Au moment où la situation s’améliorait un peu, nous avons dû revenir sur Bordeaux pour la santé de notre petite fille qui ne supportait pas le climat.

J’ai pu être mutée dans une banque bordelaise, dans laquelle les employées vivaient comme au Moyen Âge avec une méconnaissance totale de la convention collective dont les avancées sociales étaient pourtant considérables, avec des droits pour les mères de famille.

J’ai alors souhaité mettre en place des élections du personnel mais la direction a réagi vivement en montant le personnel contre moi, menaçant les employés de les priver de leurs avantages. Il a fallu se battre encore pour obtenir la commission paritaire. Les personnels des banques environnantes sont descendus dans la rue et j’ai obtenu de pouvoir saisir les prud’hommes.

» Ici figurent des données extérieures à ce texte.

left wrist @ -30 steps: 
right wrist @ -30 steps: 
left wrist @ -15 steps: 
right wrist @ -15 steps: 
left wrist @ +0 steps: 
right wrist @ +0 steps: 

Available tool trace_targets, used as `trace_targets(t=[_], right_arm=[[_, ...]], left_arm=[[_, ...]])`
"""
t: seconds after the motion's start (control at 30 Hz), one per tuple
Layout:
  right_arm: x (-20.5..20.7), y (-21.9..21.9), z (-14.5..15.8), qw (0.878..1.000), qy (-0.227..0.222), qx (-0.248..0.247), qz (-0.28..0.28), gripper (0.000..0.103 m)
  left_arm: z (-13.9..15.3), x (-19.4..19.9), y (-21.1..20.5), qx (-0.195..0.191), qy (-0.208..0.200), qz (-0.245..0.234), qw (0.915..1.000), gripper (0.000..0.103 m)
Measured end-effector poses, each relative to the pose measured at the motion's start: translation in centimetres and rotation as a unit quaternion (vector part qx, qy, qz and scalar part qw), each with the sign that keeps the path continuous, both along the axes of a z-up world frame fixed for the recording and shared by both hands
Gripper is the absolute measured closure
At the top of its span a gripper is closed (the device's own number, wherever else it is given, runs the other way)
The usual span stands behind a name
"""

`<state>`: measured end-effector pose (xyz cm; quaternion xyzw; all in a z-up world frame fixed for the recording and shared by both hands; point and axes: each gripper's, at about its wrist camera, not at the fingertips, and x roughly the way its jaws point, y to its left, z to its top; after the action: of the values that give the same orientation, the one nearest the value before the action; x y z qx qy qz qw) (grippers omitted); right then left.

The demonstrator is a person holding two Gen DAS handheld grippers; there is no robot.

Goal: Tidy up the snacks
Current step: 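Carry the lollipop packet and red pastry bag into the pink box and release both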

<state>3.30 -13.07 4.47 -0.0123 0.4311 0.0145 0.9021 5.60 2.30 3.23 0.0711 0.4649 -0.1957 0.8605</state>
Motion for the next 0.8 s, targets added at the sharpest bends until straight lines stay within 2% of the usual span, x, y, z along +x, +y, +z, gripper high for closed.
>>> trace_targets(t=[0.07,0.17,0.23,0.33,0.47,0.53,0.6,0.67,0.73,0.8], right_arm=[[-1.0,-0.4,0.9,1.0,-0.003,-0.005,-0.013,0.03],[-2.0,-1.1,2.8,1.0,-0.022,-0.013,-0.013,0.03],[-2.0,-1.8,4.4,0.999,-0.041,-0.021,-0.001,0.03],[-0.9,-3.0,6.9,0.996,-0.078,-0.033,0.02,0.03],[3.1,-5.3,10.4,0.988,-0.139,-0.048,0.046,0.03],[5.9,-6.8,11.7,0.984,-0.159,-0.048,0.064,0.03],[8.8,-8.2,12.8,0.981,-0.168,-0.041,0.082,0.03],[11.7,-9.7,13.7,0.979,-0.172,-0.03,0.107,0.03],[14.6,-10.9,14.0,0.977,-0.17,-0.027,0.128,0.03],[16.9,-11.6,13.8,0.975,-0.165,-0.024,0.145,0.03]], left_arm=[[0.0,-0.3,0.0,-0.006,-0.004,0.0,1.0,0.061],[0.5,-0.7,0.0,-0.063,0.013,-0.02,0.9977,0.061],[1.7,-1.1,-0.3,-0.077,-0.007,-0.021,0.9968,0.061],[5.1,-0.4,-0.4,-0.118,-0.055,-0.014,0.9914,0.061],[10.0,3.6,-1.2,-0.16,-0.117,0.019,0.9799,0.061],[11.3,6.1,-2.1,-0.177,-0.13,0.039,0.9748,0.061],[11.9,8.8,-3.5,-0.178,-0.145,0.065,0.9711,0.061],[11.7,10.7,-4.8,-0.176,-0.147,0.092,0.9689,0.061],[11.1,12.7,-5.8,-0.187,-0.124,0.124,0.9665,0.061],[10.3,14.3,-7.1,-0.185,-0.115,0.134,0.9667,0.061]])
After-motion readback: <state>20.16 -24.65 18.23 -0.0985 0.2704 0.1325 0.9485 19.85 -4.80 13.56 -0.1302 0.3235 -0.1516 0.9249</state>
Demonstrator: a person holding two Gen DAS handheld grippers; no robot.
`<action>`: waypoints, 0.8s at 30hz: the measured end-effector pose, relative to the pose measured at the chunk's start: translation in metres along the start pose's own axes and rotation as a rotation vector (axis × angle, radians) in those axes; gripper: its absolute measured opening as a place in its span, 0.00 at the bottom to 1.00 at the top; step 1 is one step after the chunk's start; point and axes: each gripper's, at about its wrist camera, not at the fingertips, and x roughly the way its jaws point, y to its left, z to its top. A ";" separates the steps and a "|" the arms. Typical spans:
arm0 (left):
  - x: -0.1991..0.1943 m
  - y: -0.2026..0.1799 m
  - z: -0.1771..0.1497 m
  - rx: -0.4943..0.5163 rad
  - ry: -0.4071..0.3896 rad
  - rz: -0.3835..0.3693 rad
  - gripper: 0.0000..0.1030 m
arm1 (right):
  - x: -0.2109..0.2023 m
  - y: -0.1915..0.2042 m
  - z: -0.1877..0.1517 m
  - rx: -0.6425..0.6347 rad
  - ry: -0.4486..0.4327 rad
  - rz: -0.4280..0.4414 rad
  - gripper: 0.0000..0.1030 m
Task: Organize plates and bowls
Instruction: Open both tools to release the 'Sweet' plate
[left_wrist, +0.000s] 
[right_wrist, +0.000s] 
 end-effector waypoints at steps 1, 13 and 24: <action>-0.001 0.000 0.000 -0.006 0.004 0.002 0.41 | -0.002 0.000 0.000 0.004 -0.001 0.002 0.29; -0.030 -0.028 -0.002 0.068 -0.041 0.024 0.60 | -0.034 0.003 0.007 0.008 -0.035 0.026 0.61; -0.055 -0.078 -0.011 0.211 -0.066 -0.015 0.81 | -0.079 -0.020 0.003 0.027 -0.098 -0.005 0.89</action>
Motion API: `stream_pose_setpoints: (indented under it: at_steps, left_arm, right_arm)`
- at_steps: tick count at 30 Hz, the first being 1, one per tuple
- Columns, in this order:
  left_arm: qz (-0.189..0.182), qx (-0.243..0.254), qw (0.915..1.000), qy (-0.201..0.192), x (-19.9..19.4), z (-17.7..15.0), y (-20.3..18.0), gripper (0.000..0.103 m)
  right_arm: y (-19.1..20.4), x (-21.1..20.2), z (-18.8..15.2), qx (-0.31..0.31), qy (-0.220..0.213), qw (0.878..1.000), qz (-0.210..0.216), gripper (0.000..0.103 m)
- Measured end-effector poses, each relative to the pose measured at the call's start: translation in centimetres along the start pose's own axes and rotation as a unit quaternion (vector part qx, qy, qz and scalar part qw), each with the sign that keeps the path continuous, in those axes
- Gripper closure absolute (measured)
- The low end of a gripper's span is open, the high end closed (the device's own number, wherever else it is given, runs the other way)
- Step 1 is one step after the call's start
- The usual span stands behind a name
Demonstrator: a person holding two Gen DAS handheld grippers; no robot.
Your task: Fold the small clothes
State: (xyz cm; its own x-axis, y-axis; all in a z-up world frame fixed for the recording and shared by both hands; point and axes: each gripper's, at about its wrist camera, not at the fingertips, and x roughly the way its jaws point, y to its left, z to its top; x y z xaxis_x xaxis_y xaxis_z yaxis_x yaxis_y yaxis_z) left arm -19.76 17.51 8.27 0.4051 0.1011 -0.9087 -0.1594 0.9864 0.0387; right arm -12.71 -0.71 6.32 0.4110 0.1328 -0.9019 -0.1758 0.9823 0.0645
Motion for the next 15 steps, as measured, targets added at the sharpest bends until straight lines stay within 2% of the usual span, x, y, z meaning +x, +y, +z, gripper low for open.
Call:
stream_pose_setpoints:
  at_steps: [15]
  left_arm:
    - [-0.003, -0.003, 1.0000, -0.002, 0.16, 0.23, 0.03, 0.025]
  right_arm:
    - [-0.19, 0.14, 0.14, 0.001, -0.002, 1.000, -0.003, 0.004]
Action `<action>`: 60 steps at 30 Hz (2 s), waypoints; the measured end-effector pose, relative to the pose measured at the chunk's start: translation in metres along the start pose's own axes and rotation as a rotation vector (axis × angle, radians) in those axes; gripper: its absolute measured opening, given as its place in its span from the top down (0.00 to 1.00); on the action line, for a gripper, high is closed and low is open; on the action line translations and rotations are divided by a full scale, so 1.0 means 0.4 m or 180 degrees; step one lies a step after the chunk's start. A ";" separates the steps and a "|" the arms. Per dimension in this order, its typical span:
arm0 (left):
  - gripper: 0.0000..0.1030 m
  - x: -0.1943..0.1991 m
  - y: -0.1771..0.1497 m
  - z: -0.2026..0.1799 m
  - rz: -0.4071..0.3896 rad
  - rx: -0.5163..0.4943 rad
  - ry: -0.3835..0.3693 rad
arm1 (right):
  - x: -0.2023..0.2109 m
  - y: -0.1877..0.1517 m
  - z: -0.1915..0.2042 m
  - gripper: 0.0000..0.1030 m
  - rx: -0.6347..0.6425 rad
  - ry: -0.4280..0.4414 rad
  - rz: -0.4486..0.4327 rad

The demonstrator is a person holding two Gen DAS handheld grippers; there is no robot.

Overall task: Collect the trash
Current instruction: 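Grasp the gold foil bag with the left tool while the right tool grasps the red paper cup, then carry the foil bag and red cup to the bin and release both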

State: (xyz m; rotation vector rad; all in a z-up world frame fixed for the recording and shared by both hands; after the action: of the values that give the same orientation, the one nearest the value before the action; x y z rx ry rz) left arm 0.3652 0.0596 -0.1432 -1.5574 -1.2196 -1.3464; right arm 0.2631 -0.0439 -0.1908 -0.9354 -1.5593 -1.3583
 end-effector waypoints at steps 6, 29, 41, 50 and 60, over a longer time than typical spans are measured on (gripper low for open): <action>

Les événements, enclenchés par une révolte de la jeunesse étudiante parisienne, puis gagnant le monde ouvrier et la plupart des catégories de population sur l'ensemble du territoire, ont certainement influencé mes engagements d’abord syndicaux, puisque dès lors je n’ai cessé de militer, d’abord syndicalement, puis politiquement.

Avec le recul, je me suis rendu compte que cette période est une rupture fondamentale dans l'histoire de la société française, matérialisant l'abandon de l'ordre ancien séculaire marqué par le poids de l'autorité, de la famille, de la morale et de la religion, et l'avènement de la société post-moderne.